Across all the records, filter for lines with the word "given" and copy them.

Collection entries
****

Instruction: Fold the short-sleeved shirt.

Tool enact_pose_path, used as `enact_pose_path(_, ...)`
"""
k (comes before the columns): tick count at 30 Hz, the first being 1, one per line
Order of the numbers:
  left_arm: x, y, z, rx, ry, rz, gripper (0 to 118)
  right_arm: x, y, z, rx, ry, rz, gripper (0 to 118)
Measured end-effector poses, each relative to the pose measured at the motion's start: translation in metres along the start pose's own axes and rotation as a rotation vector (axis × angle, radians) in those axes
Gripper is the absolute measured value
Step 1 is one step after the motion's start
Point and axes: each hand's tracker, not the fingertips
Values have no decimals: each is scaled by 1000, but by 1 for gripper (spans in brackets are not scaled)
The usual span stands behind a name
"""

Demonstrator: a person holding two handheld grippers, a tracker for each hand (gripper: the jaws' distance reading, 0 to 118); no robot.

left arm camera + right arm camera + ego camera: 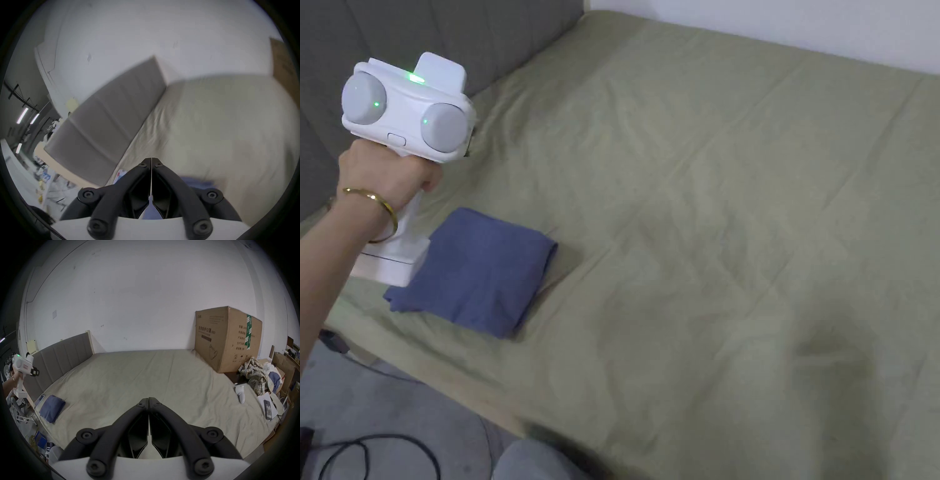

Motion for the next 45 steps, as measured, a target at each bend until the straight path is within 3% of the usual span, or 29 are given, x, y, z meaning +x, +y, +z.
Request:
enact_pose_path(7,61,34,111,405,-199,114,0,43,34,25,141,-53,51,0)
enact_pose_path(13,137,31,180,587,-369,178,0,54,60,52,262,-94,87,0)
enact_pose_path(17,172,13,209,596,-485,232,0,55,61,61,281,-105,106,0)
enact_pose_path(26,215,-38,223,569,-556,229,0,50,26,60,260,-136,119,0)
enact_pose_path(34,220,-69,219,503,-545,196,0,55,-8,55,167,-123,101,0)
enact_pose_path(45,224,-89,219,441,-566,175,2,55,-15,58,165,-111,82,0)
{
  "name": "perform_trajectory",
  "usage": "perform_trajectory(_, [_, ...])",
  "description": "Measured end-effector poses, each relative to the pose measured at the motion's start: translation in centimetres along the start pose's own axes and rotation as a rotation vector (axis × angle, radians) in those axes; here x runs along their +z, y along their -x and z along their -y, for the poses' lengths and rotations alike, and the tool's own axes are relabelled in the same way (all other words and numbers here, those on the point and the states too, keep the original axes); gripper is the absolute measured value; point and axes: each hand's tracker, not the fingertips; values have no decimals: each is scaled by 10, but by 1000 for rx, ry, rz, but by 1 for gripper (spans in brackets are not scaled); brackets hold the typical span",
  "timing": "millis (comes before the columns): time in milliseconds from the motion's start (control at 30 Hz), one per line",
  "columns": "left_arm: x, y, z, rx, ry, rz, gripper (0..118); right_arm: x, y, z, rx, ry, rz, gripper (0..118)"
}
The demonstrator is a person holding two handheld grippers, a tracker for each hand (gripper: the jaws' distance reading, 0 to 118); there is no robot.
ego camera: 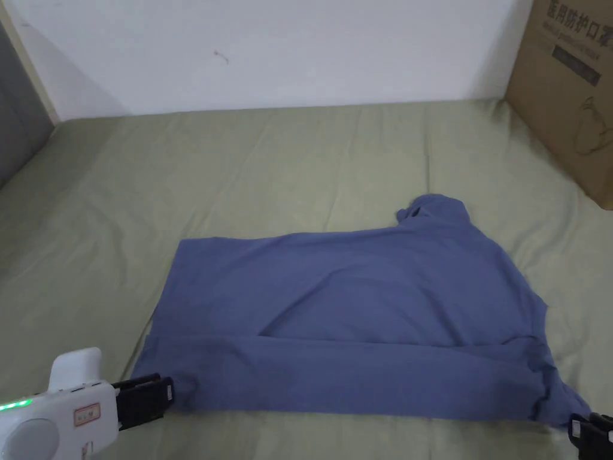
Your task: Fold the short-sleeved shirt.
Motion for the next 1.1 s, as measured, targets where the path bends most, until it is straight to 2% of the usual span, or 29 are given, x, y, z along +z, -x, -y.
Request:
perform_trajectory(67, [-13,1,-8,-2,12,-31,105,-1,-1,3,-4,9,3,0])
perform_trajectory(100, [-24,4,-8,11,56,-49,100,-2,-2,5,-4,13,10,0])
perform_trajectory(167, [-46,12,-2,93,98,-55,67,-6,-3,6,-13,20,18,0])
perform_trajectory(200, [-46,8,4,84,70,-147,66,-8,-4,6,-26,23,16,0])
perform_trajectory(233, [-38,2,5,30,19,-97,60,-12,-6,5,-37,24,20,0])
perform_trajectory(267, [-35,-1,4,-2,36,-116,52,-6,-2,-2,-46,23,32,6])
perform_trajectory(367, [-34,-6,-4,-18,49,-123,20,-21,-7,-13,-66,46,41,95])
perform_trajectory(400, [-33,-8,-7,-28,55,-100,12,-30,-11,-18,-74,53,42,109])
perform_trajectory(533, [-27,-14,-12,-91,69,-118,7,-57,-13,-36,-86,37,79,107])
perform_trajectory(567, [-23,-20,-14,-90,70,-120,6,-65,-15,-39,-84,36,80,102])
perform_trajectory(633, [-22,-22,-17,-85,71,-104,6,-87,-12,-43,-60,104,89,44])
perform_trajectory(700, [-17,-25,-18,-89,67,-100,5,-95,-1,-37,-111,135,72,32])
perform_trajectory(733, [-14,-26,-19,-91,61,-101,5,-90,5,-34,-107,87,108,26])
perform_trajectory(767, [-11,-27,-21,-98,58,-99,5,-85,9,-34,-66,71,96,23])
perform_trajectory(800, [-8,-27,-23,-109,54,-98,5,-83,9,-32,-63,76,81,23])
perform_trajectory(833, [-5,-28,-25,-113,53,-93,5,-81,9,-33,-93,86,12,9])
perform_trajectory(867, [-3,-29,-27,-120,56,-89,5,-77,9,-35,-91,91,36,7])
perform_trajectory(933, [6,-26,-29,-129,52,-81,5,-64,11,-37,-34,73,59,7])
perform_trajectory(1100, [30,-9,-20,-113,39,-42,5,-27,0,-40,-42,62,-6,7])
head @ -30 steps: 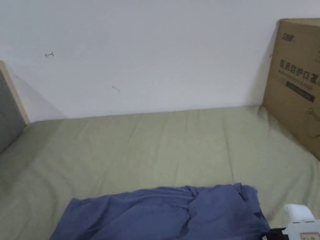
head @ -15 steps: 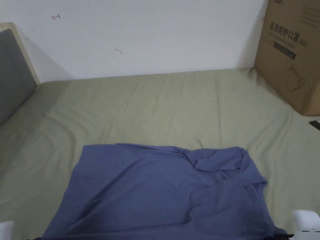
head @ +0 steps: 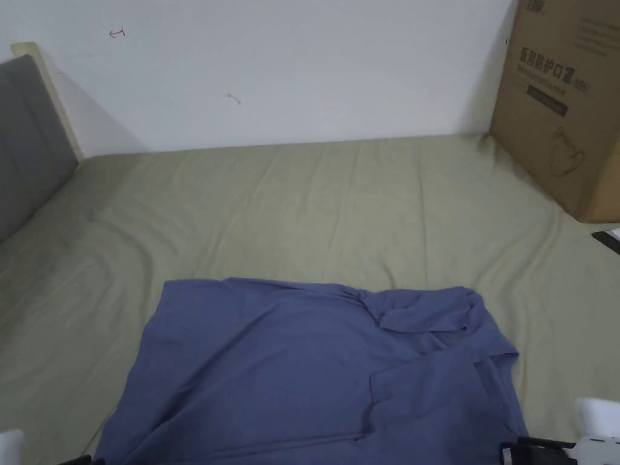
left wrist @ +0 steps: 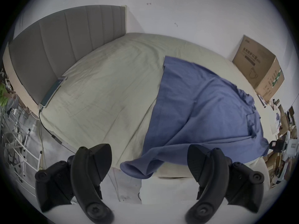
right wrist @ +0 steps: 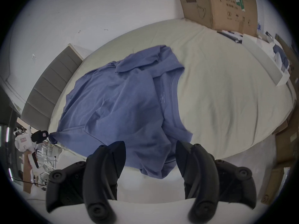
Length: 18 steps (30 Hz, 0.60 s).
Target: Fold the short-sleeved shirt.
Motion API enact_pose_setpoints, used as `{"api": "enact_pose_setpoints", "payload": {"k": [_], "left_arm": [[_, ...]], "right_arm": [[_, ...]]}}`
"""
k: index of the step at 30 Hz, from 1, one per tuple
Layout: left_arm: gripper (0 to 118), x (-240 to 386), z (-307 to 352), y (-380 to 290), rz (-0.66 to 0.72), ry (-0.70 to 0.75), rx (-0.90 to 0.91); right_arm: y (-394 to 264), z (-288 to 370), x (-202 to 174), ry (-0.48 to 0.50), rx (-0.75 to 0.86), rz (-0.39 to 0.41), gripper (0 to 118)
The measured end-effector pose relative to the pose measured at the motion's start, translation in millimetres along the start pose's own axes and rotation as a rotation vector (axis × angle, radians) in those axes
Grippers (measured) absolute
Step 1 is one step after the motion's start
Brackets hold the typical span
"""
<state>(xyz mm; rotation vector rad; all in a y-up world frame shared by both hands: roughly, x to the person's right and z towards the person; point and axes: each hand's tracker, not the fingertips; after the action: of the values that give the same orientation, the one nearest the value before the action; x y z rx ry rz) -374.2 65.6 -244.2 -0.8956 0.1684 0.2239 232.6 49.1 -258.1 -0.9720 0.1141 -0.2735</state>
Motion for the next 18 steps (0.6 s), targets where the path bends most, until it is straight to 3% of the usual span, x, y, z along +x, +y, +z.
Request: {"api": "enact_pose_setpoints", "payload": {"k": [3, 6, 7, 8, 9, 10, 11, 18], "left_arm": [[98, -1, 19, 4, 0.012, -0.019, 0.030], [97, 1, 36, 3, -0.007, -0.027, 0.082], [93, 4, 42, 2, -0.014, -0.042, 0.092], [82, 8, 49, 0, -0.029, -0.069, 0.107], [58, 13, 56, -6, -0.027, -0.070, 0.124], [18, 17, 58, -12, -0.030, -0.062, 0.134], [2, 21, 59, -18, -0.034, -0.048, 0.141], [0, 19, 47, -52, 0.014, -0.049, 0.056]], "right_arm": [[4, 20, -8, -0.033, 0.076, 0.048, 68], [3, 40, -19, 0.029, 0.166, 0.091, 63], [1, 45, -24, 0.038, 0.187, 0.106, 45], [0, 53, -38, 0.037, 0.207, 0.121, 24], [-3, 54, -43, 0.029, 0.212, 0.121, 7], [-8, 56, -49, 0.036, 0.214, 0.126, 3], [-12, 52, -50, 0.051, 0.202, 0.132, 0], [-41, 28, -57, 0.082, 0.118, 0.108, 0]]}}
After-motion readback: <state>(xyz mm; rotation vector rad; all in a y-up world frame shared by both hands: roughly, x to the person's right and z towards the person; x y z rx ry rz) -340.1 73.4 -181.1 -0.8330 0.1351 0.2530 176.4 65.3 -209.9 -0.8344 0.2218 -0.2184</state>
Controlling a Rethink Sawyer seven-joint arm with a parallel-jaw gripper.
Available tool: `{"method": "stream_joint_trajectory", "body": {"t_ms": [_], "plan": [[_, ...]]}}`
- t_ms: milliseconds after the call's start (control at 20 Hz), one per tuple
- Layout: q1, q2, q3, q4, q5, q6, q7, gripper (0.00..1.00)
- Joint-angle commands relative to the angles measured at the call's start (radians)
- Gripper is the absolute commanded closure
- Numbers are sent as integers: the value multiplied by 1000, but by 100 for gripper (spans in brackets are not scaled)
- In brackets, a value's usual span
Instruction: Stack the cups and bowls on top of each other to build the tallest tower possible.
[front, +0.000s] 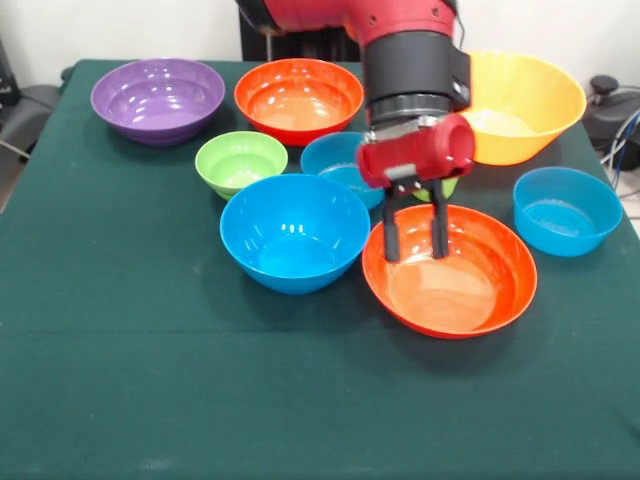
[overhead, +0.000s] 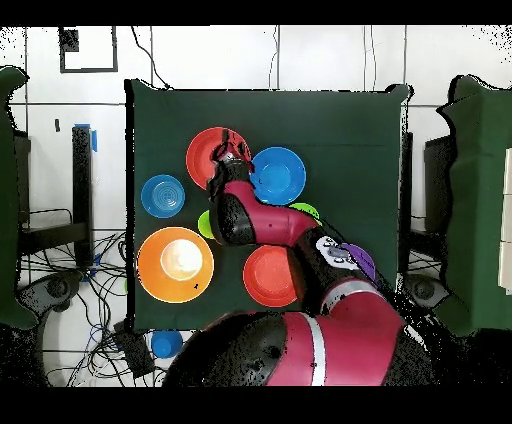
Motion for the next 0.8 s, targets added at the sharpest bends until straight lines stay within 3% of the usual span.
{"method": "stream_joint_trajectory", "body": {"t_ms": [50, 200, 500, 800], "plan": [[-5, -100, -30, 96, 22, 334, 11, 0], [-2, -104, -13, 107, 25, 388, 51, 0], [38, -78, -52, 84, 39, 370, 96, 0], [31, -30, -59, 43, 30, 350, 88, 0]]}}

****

• Exercise result
Motion for the next 45 steps, as measured, a target at each bend until the straight path is within 3% of the usual span, or 29 are given, x, y, z meaning +x, +y, +z.
Motion for the next 1.1 s, as measured, targets where the path bends most, until it is straight to 2% of the usual span, or 29 are given, x, y, z along +z, -x, -y.

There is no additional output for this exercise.